A concert at the Rubin Museum in NYC  for  children and family.  It was a beautiful event. I gave out free CDs of Semshea-Heart Songs as a gift for the New Year. You can download the album here. Semshae Heart Songs. 

 

ཉེ་འཆར་ནིའ་ཡོག་གི་འགྲེམ་སྟོན་ཁང་རུ་སྦིན་ནང་བོད་ཀྱི་ལོ་གསར་རྟེན་འབྲེལ་མཛད་སྒོའི་སྐབས་གུས་དང་རིགས་འཛིན་གཉིས་ནས་ལོ་གསར་གླུ་གཞས་དང་བྱིས་གཞས་སོགས་འབུལ་རྒྱུའི་གོ་སྐབས་བྱུང་བར་དགའ་འཚོར་དང་དེ་བཞིན་ན་གཞོན་རྣམས་ནས་ཀྱང་བོད་ཀྱི་རིག་གཞུང་ལ་དོ་སྣང་གསར་པ་ཞིག་བསྐྲུན་བཞིན་པར་ཧ་ཅང་དགའ་བ་འཕེལ། སྐབས་དེར་ལོ་གསར་རྟེན་འབྲེལ་ཆེད་སེམས་གཞས་འོད་སྡེར་རིན་མེད་ཐོག་མི་མང་ལ་རིན་མེད་དུ་འབུལ་ལམ་ཞུས།

I want to thank St. Lawrence University in Canton New York  for inviting Techung and Tibetan Ensemble  for an evening  performance of music, dance and opera on January 31. 

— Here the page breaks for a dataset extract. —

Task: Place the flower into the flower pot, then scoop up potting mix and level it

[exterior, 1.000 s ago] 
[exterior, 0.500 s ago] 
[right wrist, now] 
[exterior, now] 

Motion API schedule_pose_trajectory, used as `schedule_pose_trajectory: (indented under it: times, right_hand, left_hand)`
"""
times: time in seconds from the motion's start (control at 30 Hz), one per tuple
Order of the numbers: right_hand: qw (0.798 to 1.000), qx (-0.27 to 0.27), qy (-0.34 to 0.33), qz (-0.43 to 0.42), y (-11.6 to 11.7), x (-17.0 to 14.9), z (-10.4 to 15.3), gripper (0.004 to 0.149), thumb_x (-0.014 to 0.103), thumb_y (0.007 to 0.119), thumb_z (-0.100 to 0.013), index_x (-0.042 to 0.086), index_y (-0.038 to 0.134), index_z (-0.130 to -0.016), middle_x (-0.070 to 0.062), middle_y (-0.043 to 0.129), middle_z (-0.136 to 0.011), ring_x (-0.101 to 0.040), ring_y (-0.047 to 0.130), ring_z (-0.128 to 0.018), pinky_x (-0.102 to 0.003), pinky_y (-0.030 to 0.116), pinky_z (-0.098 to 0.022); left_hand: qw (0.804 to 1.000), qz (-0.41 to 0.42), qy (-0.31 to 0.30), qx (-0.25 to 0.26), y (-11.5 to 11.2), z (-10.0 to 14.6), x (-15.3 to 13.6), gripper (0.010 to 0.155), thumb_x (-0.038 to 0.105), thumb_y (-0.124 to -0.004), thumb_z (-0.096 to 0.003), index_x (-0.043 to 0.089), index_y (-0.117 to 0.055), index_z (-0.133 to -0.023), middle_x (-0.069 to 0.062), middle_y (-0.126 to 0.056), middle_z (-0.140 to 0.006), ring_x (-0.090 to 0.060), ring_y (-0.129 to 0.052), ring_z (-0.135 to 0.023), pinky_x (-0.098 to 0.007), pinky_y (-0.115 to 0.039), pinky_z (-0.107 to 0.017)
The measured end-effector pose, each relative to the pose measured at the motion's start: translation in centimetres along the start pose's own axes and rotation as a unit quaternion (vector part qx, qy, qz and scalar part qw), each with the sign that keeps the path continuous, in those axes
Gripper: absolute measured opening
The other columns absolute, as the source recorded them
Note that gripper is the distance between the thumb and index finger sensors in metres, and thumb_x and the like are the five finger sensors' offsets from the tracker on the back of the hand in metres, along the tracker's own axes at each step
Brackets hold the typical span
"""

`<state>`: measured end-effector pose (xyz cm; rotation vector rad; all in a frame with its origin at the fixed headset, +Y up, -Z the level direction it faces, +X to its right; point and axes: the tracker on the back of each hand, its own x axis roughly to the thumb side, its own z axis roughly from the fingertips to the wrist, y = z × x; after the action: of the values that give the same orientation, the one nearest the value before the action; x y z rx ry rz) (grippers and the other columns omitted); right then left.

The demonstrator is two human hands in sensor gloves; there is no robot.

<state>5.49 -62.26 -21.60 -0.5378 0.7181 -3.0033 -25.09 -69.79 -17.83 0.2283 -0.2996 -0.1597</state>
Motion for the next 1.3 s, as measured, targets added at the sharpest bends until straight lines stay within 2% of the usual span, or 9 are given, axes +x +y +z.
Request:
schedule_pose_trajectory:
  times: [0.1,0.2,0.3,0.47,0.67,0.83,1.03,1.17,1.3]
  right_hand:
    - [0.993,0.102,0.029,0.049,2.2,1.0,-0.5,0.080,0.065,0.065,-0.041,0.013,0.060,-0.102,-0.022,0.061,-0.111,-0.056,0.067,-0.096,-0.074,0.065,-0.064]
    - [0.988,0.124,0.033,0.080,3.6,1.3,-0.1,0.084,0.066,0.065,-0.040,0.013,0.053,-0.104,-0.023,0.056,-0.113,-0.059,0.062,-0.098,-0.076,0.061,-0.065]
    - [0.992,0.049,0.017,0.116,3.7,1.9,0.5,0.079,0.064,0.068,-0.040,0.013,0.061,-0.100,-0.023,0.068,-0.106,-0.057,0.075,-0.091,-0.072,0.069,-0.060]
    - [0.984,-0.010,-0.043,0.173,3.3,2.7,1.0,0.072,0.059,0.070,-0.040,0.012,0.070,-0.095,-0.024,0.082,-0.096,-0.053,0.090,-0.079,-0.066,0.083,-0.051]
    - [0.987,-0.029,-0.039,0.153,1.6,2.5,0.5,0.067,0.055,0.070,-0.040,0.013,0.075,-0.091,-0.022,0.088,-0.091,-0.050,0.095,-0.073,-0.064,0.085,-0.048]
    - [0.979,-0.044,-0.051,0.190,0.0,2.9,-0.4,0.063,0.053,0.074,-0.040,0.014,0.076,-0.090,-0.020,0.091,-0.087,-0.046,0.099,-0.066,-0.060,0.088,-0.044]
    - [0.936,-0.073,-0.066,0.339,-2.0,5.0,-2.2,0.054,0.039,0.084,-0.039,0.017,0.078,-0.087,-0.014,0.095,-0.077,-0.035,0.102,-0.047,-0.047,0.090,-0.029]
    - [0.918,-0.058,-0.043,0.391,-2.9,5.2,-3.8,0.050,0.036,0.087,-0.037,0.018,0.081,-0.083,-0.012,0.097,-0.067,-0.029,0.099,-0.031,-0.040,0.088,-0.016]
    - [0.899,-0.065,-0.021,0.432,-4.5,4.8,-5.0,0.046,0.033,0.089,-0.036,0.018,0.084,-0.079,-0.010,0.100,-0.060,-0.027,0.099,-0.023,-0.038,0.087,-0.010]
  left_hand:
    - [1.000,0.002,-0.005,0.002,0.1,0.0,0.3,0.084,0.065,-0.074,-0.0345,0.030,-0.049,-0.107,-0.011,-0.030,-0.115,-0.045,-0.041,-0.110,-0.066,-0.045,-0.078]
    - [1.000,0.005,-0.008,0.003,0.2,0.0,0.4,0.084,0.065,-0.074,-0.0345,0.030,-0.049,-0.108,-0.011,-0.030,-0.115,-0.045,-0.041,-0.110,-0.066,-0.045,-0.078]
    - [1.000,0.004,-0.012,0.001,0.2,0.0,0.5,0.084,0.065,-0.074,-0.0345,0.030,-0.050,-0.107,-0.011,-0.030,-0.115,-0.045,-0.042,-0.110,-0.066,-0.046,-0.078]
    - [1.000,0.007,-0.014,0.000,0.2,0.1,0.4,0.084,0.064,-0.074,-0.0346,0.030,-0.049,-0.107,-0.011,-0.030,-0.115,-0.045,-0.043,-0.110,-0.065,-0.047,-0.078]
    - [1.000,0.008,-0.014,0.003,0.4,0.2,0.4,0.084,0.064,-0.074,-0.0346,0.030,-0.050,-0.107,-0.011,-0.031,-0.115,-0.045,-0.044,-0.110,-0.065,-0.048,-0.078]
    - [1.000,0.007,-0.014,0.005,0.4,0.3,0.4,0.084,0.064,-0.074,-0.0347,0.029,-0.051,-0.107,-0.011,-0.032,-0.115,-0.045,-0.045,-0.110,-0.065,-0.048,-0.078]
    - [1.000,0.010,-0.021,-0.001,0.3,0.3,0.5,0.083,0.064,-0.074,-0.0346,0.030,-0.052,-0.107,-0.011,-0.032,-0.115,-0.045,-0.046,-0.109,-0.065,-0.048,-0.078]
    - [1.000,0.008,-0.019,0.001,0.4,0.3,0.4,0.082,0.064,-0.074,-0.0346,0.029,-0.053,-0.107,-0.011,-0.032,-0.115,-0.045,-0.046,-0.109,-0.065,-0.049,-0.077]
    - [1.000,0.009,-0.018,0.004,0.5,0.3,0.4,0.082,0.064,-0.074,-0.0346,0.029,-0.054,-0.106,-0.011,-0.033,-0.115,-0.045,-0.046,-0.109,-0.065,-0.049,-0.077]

འདི་གའི་ཉེ་འདབས་སུ་གཙུགས་ལག་སློབ་གྲ་སེན་ལོ་རེནསེ་དུ་བོད་ཀྱི་གླུ་གཞས་སྐོར་གཏམ་བཤད་དང་་གཟིགས་་འབུལ་རྒྱུའི་གོ་སྐབས་ཐོབ་པར་ཐུགས་རྗེ་ཆེ་ཞུ། སློབ་༥༠ ཡས་མེད་དང་དེ་རྗེས་གཟིགས་མོའི་སྐབས་གཟིགས་མོ་བ་བརྒྱ་སྐོར་ཞིག་ཆེད་ཕེབས་གནང་འདུག་པས་ཚང་མ་ཐུགས་སྤྲོ་པོ་བྱུང་སོང་།

My future project 

As part of the Tibetan music preservation project, I am extending the project to start a digital archive of all related to Tibetan music. This is so important because all the music that exists in our communities are scattered and they have not archived.  This project will house them in one location and give them a sense of importance. More about the project please read here.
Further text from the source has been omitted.